Capítulo 32: Ela nunca levou os homens a sério
— Mianmian, aconteceu alguma coisa? — perguntou Tang Jianing com cautela, achando aquele sorriso assustador.
Qin Mianwu ajeitou o cabelo, despreocupada. — Não é nada, vamos comer.
Só depois de comer teria energia para disputar alguém!
Xia Nuanzi havia se produzido cuidadosamente para o encontro com Si Yiyang: maquiagem leve, cabelos longos e soltos, o uniforme escolar ressaltando ainda mais sua pureza.
Sua voz, suave e delicada, era como um chá de leite: doce e envolvente.
Si Yiyang olhava para ela, absorto, mas em sua mente a imagem pura de Xia Nuanzi era substituída pelo rosto de Qin Mianwu.
Como seria bom se fosse Mianmian ao seu lado, tomando café!
Enquanto pensava nisso, viu na praça em frente ao Palácio Branco uma jovem de vestido branco alimentando pombos.
O jovem Si arregalou os olhos, surpreso — justo quando pensava na sua deusa, ela aparecia! Era o destino!
Xia Nuanzi percebeu sua distração. — Yang, o que foi?
— Nuannuan, lembrei que preciso resolver uma coisa — disse ele, apressado.
O rosto de Xia Nuanzi mudou ligeiramente. Antes, não importa o quanto estivesse ocupado, ele sempre deixava tudo para estar com ela.
Agora, mesmo sentados frente a frente, ele preferia cuidar de outro assunto?
Sentiu-se tomada pela irritação. Era raro ela arranjar tempo para tomar café e ir ao cinema com ele, e agora ele a deixava plantada!
Seu semblante fechou-se, um leve tom de birra na voz. — Ah, tem que ir, né? Então vá, eu posso assistir ao filme sozinha.
Era uma frase para testar, esperando que ele a consolasse e insistisse em acompanhá-la.
Mas Si Yiyang, após pensar um pouco, apenas assentiu. — Tudo bem. Comprei dois ingressos, se ficar entediada pode chamar algum colega para ir com você. Eu vou indo.

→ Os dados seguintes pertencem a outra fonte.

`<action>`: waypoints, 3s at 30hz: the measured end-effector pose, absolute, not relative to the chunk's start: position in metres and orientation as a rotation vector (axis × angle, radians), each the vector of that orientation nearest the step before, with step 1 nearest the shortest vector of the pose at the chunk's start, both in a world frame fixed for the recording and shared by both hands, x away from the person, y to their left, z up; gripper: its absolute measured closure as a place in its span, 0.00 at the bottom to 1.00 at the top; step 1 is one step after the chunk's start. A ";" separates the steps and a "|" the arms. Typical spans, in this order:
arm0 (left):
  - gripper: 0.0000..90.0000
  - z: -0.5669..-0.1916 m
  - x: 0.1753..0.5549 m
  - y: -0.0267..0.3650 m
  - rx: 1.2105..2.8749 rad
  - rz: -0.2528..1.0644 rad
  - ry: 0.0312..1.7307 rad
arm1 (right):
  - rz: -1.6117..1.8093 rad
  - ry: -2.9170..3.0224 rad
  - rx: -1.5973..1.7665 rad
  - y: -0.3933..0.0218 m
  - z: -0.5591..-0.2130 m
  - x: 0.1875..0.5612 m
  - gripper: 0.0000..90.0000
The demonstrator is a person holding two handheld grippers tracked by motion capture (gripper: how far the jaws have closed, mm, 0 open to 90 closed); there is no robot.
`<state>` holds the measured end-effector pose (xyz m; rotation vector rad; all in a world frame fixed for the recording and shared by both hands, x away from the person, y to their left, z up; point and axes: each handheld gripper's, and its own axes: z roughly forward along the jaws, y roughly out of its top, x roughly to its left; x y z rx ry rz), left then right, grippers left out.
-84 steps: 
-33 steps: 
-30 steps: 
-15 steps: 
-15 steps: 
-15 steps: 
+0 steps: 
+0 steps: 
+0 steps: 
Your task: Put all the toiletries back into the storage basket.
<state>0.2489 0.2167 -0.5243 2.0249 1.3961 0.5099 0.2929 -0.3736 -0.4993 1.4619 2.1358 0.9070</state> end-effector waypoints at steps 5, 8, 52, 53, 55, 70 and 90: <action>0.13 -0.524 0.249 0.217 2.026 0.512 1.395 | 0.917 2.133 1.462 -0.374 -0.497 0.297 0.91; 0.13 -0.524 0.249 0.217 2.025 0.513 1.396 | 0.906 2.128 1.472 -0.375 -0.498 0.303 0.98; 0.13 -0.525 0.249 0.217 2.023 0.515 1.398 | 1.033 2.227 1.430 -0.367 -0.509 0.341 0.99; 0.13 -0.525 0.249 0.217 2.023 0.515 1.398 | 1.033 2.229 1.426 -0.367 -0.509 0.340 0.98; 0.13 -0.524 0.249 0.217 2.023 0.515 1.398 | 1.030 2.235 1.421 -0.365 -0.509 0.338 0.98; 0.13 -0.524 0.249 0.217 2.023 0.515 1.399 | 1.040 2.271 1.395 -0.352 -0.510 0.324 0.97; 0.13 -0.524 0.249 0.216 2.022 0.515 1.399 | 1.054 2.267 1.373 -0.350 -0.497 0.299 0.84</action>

Xia Nuanzi ficou sem palavras, sentindo um aperto no peito.
Resolveu segui-lo em segredo, curiosa para saber que “raposa” ele estava indo encontrar com tanta pressa!
Qin Mianwu jogava a segunda porção de comida para os pombos quando, de repente, todos voaram. Virou-se, intrigada, e viu Si Yiyang parado atrás dela.
Ele, com as mãos nos bolsos, exibia um sorriso que julgava charmoso, mas que para Qin Mianwu parecia apenas tolo.
Mais um típico fracasso tentando imitar um magnata dominador.
— Mianmian, que coincidência encontrar você aqui.
Qin Mianwu sorriu inocente. — Que coincidência mesmo.
E como! Ela havia contratado um detetive particular só para isso.
— Dormiu bem ontem? — perguntou Si Yiyang.
Falar do que não devia!
Qin Mianwu conteve o impulso de lhe enfiar um punhado de comida de pombo na boca e respondeu, sorrindo radiante: — Dormi muito bem, só estou com um pouco de dor no pé.
Só então Si Yiyang se lembrou: ela havia machucado o pé no dia anterior, e ele sequer perguntara quando ligou à noite. Maldito fosse!
É fácil descobrir se um homem é sincero ou não — basta um pequeno teste.
Qin Mianwu sentiu um leve sarcasmo. Ainda bem que nunca levou um homem a sério, ou seria ela a sair machucada.
Si Yiyang ficou sem graça. — Desculpa, foi culpa minha você se machucar. Está doendo muito?
— Já não dói, consigo andar.
— Parece que você gosta de alimentar os pombos aqui.
Qin Mianwu ajeitou o cabelo, com um sorriso discreto nos lábios. — Mais ou menos.
Afinal, alimentar pombos passava uma imagem de generosidade.
O coração de Si Yiyang batia acelerado. — Você... você já comeu?
— Ainda não, vou comer depois.
— Vamos juntos, depois podemos assistir a um filme — disse ele, empolgado, mas logo hesitou. Era só o segundo encontro, será que ela acharia que ele era um conquistador barato?
Qin Mianwu, muito compreensiva, respondeu: — Claro.
Não muito longe dali, Xia Nuanzi observava, sem palavras.